REQUIRED ACTION
All lines holding the word "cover" should be located in the records and copied.

-------- DATA EXCERPTS --------

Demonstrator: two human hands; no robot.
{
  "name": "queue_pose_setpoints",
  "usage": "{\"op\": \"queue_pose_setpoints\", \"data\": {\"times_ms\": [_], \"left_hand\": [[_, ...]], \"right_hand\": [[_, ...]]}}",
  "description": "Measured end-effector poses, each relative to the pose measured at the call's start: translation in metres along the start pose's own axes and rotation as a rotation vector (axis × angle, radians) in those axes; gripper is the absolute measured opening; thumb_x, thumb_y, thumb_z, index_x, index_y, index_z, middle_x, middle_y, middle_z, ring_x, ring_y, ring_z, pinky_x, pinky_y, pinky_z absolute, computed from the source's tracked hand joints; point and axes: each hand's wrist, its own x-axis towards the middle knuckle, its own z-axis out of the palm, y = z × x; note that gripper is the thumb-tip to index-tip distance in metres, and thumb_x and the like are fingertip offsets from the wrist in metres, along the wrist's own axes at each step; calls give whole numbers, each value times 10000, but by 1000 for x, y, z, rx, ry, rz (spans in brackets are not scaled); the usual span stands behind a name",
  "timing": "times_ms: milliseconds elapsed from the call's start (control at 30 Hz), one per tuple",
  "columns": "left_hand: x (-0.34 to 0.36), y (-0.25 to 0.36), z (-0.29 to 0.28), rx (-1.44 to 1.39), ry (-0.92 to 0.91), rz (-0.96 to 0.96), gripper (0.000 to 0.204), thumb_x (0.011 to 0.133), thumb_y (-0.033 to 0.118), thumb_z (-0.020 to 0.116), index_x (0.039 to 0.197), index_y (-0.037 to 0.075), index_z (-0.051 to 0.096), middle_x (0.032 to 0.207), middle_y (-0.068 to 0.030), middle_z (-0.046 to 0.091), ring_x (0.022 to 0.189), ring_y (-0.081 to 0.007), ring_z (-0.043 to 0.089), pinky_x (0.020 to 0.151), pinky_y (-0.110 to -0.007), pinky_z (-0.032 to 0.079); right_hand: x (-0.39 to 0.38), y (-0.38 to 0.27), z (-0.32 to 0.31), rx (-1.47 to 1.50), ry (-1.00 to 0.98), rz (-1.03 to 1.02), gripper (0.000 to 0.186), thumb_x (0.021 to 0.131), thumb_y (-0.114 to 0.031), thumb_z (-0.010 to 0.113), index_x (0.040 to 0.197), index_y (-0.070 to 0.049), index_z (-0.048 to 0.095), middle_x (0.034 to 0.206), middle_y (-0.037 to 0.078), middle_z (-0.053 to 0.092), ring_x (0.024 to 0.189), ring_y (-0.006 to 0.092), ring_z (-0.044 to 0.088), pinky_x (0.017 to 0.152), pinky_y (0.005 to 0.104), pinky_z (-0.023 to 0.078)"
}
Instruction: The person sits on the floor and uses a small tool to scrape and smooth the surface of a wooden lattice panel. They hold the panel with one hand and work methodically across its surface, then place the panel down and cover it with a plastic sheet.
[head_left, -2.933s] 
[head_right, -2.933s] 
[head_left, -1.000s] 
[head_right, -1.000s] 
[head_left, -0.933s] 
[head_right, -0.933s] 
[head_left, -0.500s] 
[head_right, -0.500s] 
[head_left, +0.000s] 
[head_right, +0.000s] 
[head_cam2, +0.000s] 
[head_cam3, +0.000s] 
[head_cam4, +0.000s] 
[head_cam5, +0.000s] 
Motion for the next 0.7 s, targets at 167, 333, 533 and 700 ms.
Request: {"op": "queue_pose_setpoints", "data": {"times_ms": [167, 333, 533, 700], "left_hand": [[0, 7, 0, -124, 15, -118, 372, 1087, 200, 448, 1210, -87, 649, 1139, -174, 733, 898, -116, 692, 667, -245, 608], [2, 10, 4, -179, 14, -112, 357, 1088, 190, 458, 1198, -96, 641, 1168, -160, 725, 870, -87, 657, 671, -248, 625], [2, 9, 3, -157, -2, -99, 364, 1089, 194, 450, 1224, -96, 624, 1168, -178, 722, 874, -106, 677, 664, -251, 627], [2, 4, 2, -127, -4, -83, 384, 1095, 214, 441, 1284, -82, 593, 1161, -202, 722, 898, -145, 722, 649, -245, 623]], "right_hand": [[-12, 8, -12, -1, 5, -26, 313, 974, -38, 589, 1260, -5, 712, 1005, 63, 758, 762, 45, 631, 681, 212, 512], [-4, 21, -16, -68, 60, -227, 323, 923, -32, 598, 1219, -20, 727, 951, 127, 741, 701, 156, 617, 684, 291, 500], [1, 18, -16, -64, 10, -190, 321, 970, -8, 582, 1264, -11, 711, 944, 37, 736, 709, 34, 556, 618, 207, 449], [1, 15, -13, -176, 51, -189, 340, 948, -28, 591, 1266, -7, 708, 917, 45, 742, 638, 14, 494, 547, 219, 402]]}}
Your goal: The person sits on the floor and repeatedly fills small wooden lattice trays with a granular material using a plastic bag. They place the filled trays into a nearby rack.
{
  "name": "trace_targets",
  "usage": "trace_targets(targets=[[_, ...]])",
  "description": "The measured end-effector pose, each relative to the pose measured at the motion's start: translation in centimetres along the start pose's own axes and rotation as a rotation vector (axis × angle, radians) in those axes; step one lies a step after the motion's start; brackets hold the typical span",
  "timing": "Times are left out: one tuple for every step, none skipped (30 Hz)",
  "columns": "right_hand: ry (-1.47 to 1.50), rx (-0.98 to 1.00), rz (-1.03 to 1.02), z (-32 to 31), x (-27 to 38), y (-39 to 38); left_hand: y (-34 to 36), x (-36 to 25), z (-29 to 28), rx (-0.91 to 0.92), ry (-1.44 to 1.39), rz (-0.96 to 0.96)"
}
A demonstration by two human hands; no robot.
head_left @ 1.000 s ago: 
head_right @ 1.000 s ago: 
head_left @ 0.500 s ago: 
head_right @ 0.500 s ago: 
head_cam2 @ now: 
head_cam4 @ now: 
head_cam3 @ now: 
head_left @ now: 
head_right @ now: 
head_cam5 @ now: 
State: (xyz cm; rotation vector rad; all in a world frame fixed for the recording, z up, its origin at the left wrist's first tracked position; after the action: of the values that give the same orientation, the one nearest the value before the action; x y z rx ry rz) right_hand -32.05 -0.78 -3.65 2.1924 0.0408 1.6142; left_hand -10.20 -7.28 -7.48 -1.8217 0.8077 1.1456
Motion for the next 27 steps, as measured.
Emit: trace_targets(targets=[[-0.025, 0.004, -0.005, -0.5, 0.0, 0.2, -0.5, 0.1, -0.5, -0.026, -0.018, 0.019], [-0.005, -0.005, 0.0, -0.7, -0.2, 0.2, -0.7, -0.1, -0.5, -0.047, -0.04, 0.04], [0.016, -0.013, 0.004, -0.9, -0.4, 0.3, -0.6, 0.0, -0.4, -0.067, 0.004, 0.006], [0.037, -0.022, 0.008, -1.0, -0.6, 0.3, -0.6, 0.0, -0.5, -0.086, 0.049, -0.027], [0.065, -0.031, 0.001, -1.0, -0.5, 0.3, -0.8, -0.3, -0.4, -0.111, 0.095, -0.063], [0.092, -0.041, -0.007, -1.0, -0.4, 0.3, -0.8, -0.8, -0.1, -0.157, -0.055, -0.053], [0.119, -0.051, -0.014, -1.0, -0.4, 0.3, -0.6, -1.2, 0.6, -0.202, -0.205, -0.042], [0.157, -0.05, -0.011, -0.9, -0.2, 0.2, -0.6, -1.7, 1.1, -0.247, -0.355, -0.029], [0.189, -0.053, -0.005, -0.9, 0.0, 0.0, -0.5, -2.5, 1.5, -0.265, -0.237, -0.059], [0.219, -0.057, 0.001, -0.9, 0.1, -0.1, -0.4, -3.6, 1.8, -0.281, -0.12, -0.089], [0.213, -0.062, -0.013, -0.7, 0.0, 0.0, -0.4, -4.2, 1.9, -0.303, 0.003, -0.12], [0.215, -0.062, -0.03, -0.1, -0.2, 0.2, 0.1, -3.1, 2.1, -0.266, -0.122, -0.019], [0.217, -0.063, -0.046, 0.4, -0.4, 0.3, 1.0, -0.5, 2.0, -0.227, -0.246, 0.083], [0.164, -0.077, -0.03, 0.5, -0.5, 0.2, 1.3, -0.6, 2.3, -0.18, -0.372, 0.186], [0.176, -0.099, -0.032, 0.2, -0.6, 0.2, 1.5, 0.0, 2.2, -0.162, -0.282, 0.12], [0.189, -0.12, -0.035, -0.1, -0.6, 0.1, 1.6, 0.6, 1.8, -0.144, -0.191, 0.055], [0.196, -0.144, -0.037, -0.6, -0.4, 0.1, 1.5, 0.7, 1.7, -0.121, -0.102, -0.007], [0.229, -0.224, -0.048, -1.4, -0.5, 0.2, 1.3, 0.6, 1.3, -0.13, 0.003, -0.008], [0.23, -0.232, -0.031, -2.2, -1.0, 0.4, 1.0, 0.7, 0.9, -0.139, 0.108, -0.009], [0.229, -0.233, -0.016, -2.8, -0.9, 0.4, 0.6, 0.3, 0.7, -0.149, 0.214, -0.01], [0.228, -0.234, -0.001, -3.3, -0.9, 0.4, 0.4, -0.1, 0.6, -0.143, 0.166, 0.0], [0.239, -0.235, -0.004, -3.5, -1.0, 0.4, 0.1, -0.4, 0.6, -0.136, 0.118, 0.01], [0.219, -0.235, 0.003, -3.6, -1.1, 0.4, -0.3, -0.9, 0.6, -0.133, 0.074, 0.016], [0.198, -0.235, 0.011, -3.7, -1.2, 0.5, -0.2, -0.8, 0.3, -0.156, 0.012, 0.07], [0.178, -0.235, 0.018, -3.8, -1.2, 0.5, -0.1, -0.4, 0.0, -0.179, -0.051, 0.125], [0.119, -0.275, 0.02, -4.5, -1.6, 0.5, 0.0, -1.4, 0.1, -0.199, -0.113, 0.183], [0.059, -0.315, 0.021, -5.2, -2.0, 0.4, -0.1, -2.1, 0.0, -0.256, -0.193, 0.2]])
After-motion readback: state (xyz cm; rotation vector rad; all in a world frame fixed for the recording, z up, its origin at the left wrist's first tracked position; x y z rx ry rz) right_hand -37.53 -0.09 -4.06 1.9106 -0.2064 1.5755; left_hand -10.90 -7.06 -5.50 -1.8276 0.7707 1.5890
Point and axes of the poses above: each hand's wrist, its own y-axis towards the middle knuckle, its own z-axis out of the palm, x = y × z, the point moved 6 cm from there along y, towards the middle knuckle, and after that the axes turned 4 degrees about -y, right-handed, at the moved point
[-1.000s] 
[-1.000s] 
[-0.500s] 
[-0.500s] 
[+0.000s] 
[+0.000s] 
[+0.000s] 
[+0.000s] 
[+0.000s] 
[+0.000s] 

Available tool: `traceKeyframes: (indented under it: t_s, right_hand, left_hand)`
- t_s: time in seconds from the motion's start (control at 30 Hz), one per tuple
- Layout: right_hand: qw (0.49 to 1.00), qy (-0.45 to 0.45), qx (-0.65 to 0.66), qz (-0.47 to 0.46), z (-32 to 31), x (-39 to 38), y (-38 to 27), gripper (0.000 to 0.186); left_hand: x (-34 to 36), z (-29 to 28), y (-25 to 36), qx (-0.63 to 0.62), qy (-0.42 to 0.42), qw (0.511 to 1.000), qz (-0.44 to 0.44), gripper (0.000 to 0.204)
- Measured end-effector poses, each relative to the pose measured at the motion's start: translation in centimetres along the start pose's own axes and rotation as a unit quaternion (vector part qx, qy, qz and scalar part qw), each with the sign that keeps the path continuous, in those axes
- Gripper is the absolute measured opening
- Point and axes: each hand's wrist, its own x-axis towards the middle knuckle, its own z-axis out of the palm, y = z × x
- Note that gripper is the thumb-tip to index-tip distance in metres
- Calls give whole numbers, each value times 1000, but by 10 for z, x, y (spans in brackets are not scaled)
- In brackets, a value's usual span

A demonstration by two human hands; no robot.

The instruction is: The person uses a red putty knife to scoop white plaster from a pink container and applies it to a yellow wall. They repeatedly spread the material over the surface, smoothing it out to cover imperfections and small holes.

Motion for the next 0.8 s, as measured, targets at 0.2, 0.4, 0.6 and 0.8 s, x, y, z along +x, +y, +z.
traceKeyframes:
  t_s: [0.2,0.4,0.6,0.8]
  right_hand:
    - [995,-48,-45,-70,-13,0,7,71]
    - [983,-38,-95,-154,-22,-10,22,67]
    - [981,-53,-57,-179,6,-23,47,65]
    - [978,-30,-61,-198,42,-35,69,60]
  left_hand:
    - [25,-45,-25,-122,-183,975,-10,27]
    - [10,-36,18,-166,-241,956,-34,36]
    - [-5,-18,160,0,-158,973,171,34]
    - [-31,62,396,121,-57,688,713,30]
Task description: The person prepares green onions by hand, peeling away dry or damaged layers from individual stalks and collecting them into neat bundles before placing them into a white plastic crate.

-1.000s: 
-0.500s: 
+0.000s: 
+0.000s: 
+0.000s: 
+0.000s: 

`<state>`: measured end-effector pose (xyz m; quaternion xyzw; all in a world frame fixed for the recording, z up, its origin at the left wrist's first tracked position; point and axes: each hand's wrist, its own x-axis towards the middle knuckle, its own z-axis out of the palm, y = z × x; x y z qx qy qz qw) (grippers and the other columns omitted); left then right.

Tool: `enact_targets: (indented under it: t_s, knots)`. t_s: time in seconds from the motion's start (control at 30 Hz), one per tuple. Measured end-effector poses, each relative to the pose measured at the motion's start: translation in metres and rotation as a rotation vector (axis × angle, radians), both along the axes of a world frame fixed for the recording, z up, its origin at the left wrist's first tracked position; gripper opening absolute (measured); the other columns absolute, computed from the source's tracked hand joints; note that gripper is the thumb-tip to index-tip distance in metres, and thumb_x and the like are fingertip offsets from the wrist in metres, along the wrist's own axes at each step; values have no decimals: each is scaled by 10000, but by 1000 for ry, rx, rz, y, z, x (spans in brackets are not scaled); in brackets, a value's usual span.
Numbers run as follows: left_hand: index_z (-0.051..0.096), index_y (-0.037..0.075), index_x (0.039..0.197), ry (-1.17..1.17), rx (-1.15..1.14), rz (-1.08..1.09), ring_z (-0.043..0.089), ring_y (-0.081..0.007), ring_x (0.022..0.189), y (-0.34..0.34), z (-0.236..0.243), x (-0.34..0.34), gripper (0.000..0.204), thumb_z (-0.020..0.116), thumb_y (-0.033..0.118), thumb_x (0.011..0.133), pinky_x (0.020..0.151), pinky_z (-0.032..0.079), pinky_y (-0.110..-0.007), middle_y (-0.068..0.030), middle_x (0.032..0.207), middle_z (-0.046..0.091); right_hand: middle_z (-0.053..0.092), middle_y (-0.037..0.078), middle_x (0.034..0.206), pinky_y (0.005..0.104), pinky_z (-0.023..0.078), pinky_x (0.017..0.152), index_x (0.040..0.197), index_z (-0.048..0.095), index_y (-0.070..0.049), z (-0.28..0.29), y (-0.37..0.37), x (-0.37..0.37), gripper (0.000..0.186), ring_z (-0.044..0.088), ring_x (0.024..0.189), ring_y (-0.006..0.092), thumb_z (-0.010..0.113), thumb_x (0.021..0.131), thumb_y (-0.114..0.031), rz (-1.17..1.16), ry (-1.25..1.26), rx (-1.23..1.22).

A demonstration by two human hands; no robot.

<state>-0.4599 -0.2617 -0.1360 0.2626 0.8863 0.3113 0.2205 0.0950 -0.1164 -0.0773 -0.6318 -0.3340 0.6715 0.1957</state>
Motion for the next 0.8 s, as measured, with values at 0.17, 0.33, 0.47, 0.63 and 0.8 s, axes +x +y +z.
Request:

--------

SOLUTION TO THIS EXERCISE
Instruction: The person sits on the floor and uses a small tool to scrape and smooth the surface of a wooden lattice panel. They hold the panel with one hand and work methodically across its surface, then place the panel down and cover it with a plastic sheet.
The instruction is: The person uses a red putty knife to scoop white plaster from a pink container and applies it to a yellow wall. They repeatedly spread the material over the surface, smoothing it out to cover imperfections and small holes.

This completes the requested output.